Dataset extract ->
☆ ☆ ☆ ☆ ☆ ☆ ☆

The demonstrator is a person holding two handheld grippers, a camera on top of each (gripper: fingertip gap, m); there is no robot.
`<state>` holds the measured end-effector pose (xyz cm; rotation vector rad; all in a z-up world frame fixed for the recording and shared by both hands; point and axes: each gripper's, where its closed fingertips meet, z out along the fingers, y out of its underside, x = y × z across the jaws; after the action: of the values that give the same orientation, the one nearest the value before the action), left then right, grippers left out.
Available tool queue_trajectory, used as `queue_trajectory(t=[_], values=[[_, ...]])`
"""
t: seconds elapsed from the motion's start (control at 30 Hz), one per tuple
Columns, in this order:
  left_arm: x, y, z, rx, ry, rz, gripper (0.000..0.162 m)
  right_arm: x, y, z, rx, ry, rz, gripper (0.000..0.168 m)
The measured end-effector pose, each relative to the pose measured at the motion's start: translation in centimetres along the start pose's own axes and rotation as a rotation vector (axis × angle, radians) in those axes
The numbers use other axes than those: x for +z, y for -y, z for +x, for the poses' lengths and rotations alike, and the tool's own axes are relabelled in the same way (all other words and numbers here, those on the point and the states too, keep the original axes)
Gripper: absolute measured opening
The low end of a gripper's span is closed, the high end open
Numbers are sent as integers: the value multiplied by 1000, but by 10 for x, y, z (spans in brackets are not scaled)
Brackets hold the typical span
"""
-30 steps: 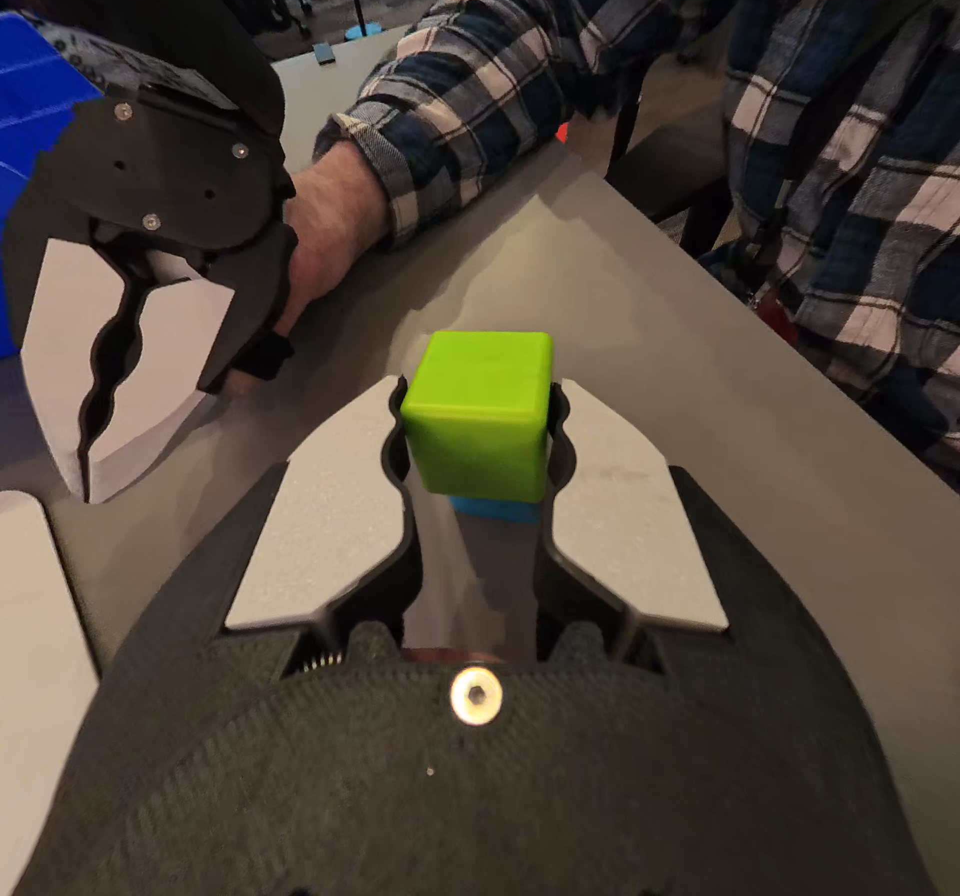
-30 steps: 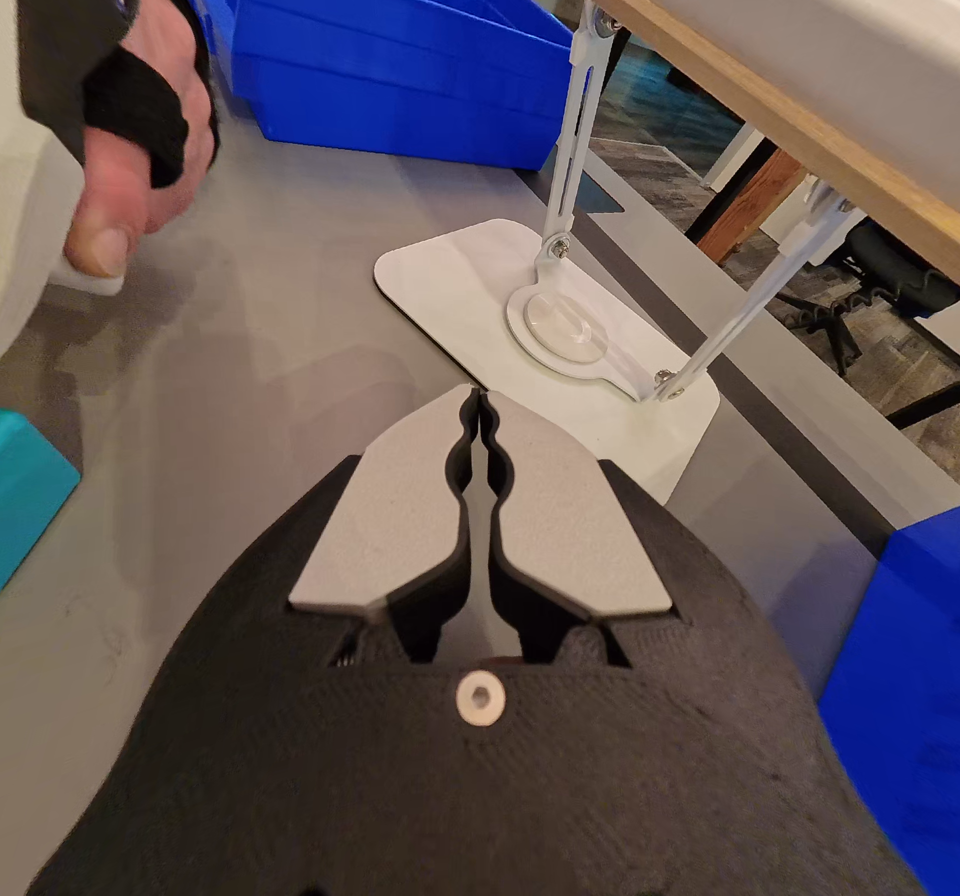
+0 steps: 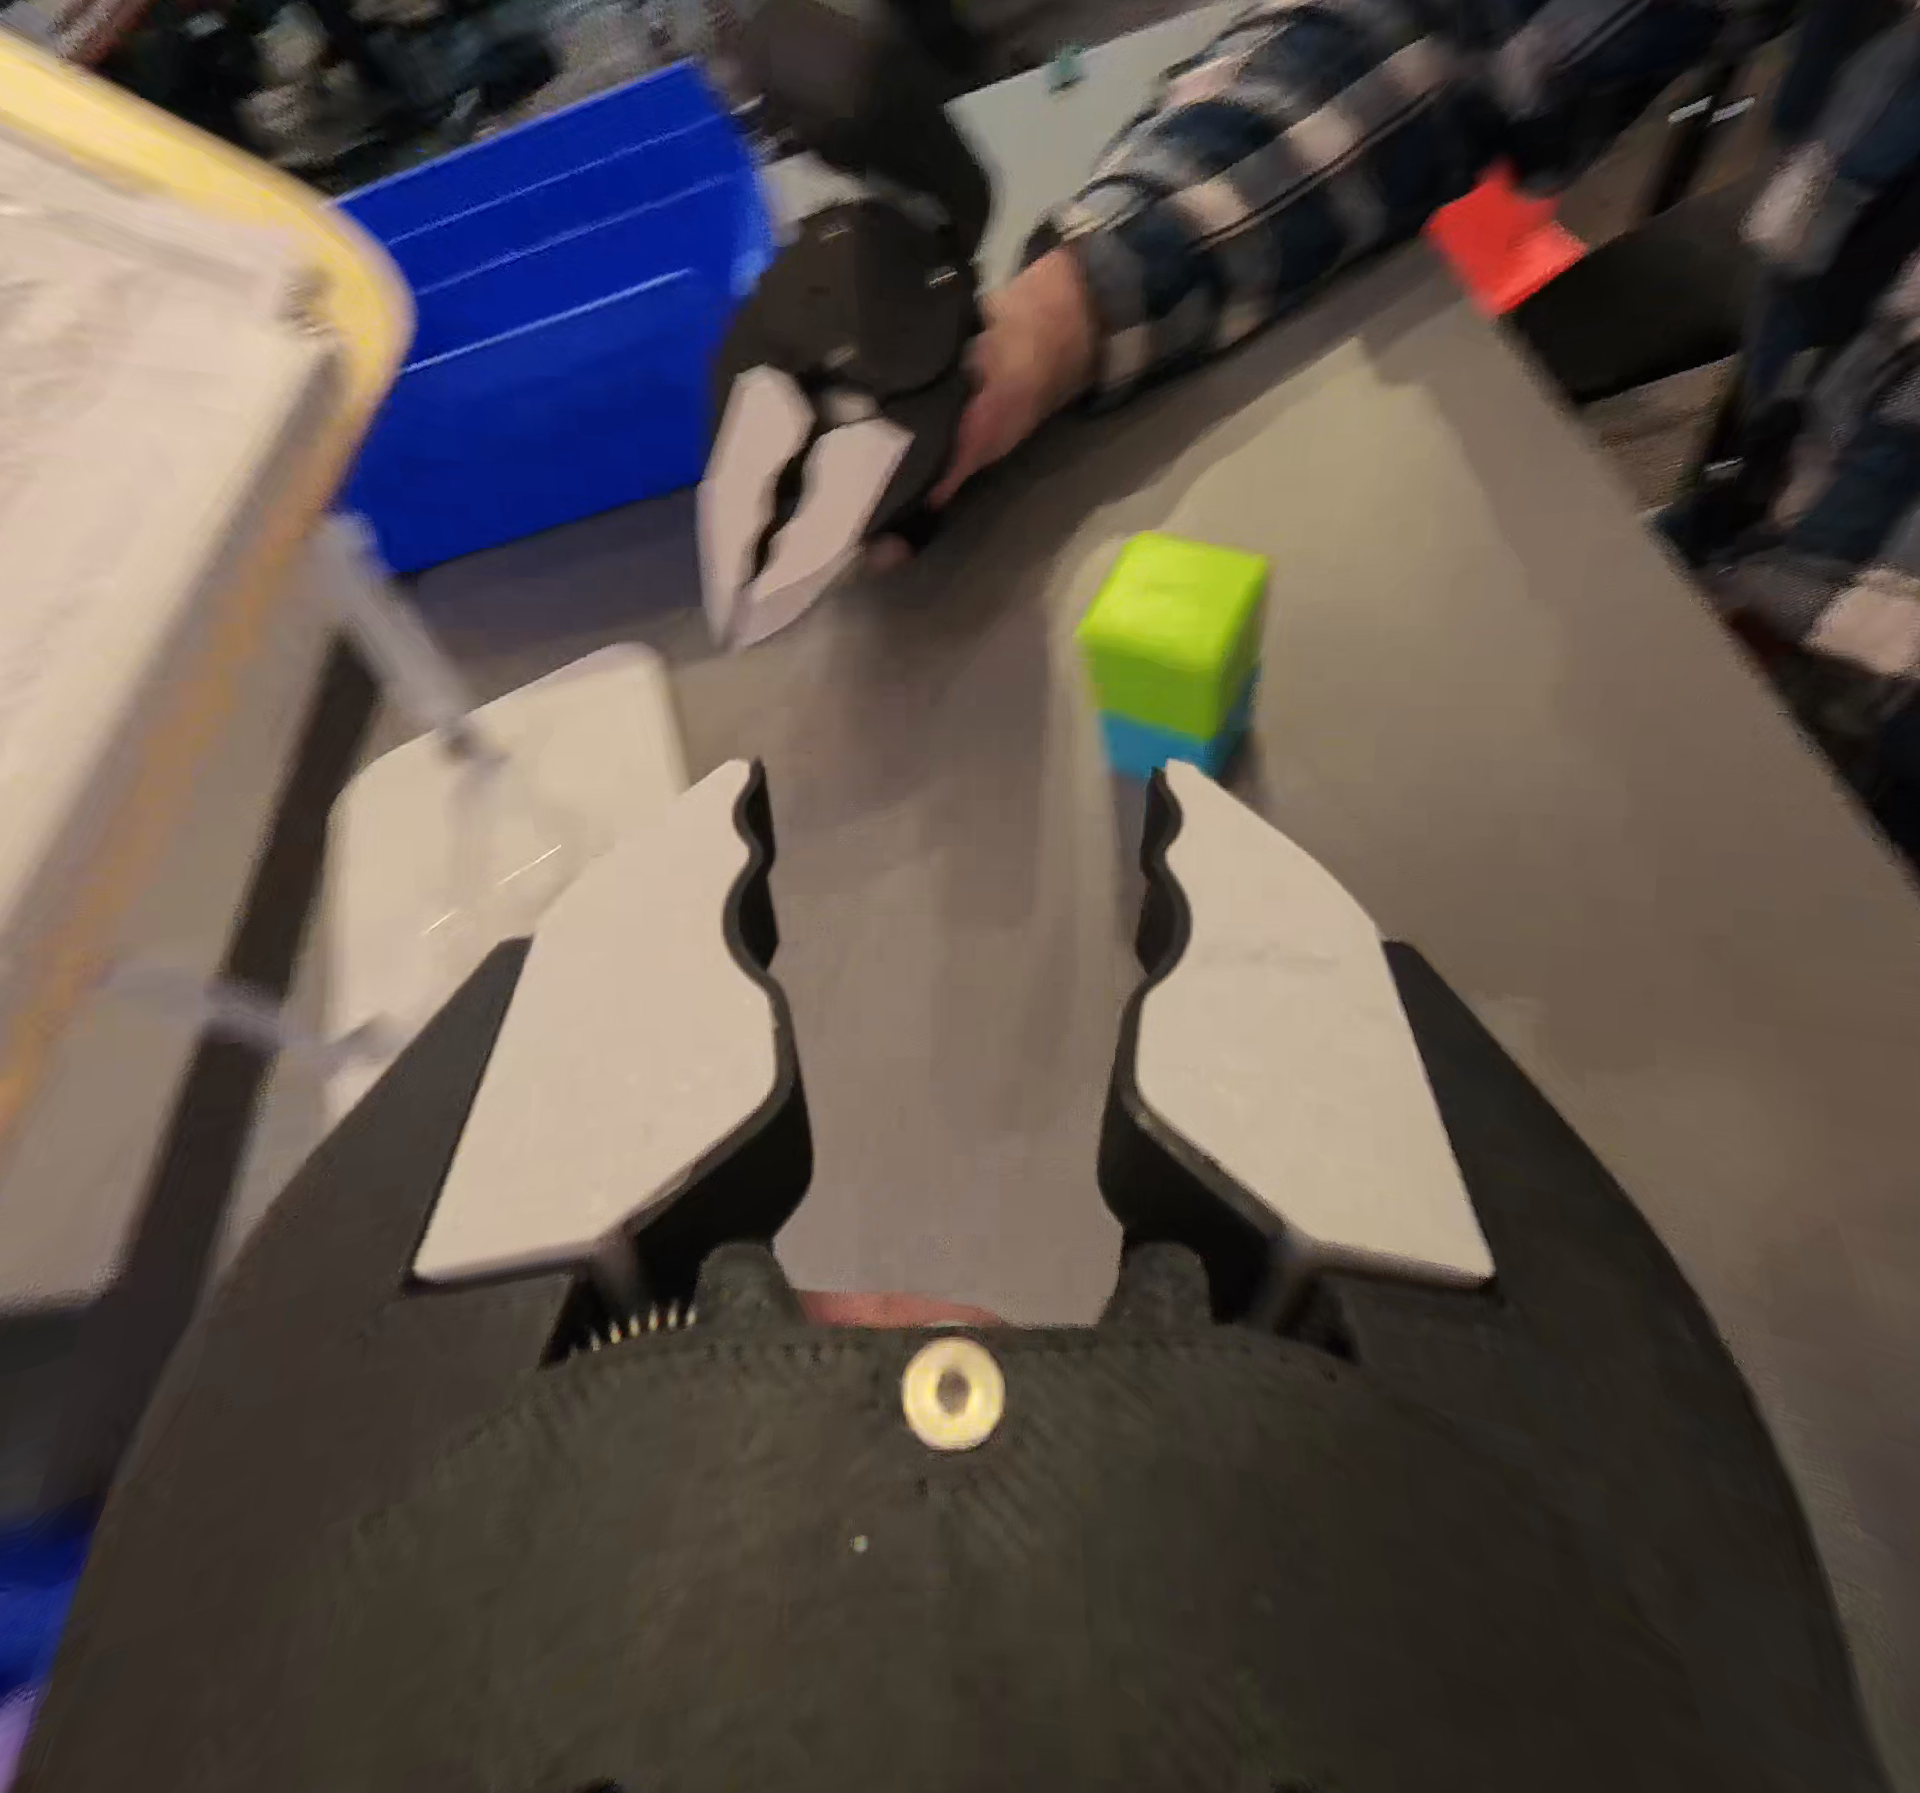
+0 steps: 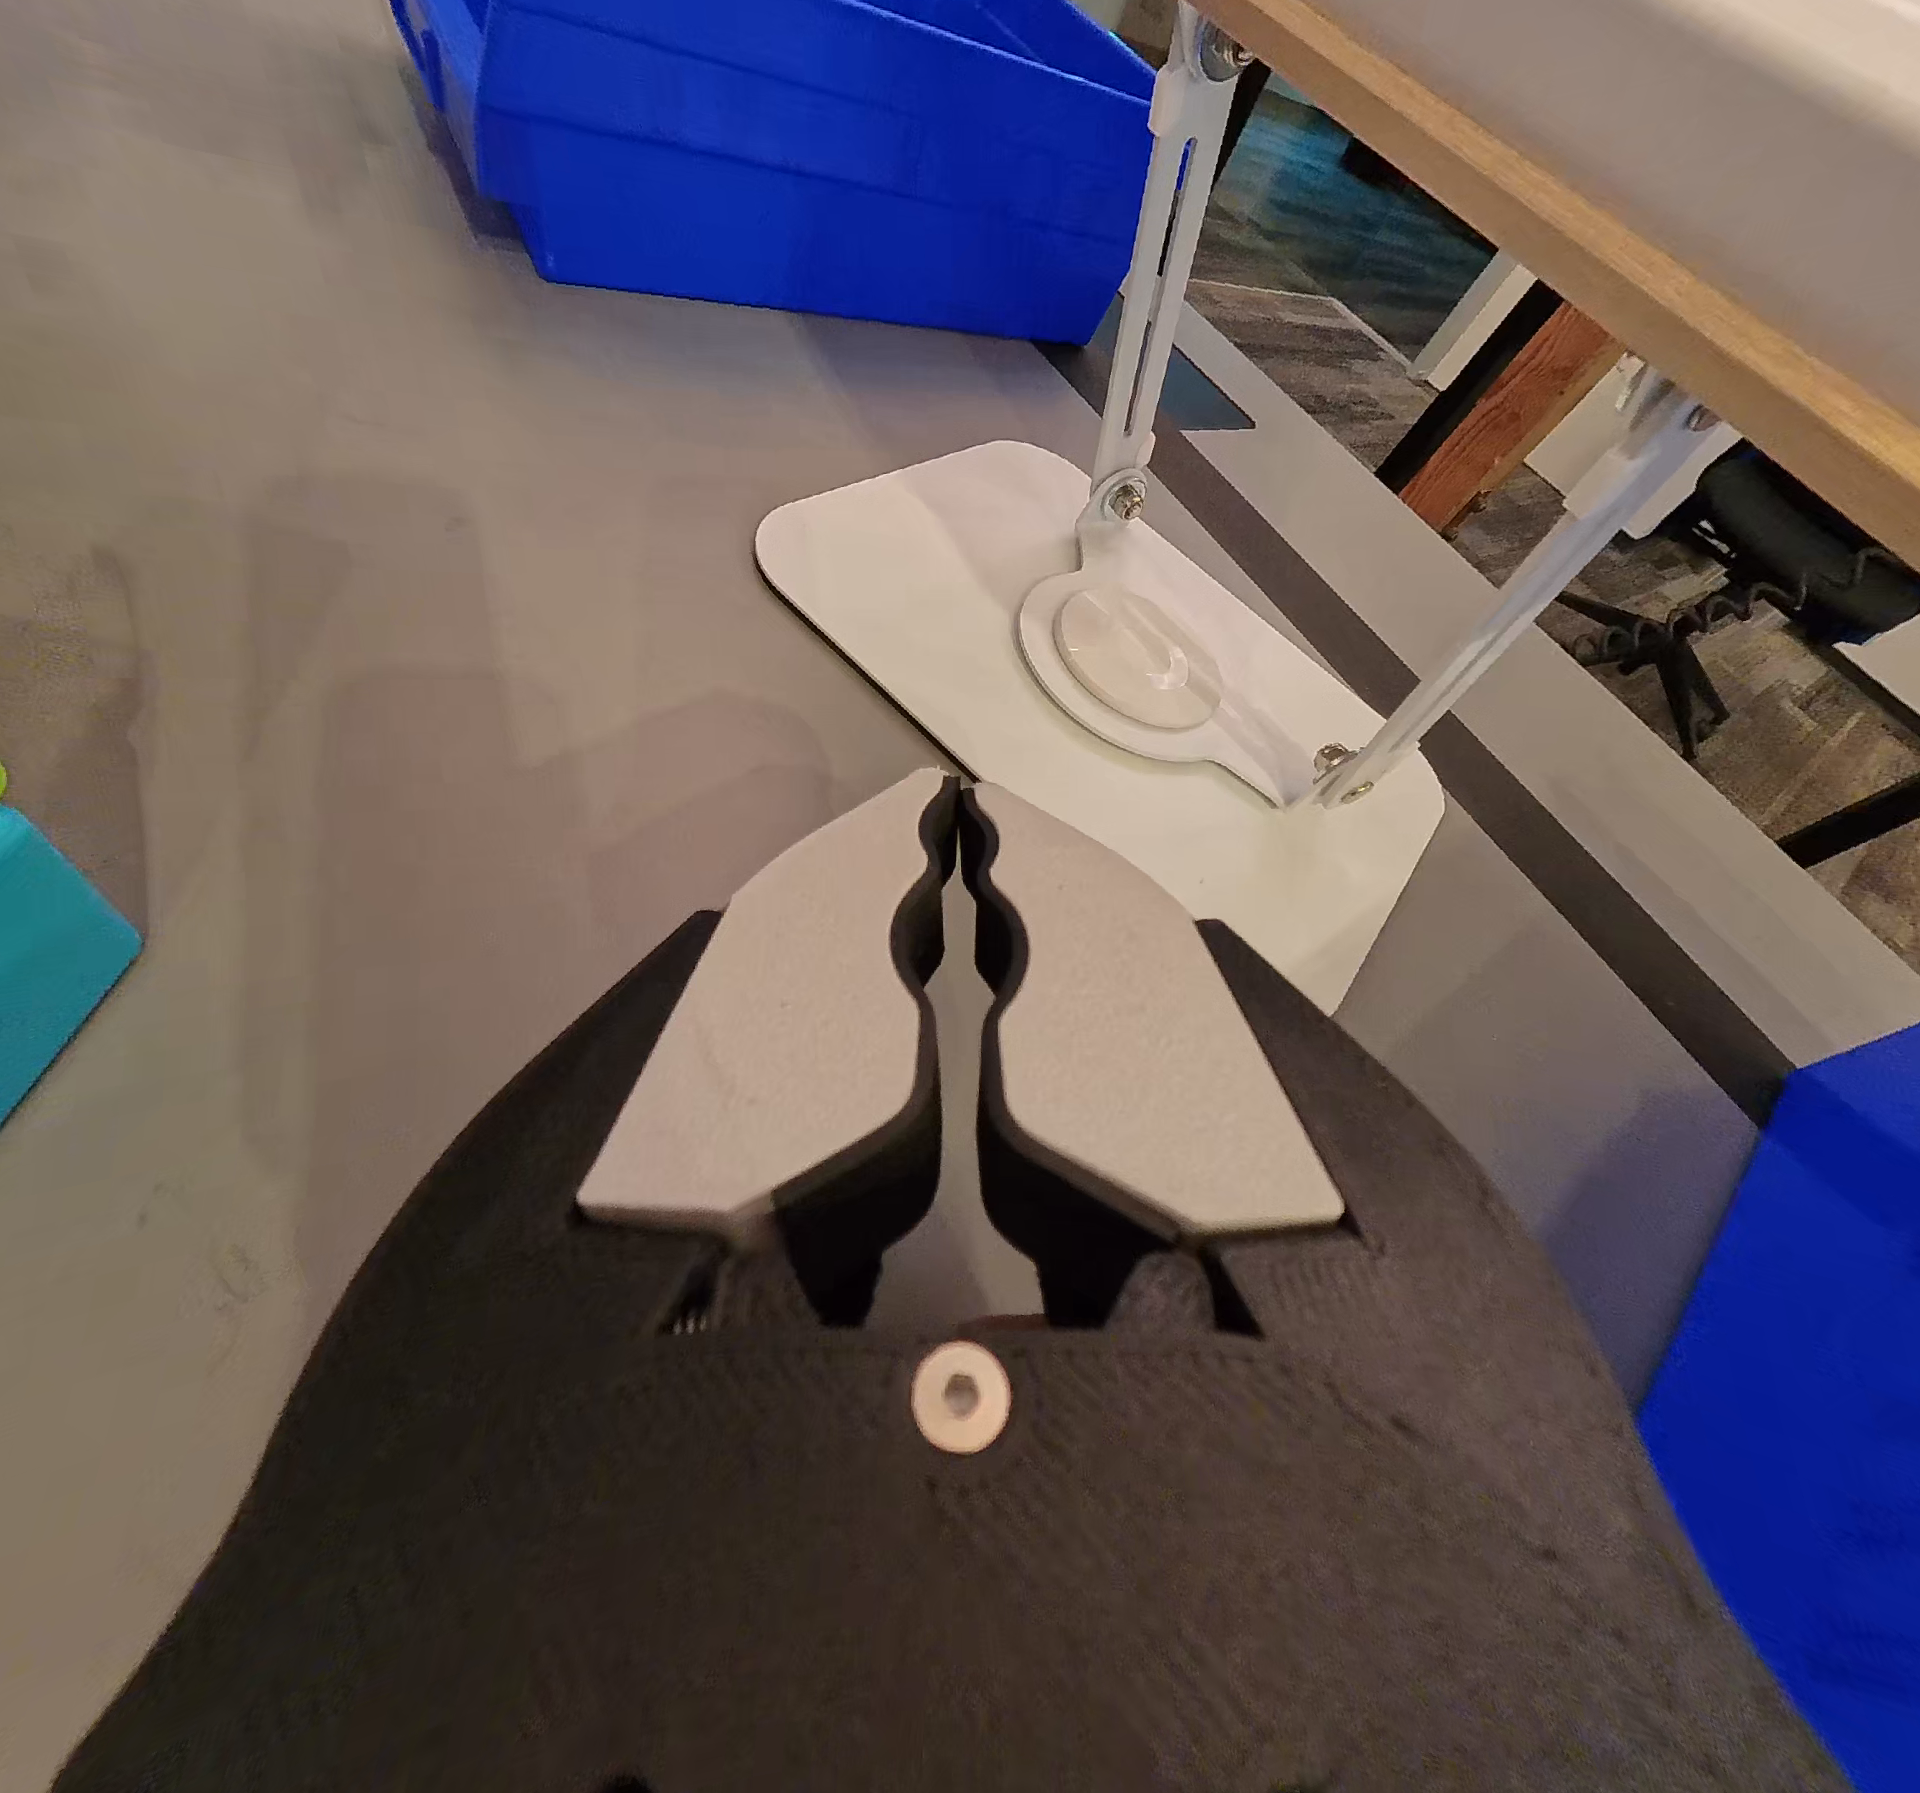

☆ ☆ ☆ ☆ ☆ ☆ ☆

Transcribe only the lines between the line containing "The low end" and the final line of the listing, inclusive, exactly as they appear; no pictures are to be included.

The low end of a gripper's span is closed, the high end open
Numbers are sent as integers: the value multiplied by 1000, but by 10 for x, y, z (spans in brackets are not scaled)
Brackets hold the typical span
"""
-30 steps: 
-30 steps: 
+0 steps: 
+0 steps: 

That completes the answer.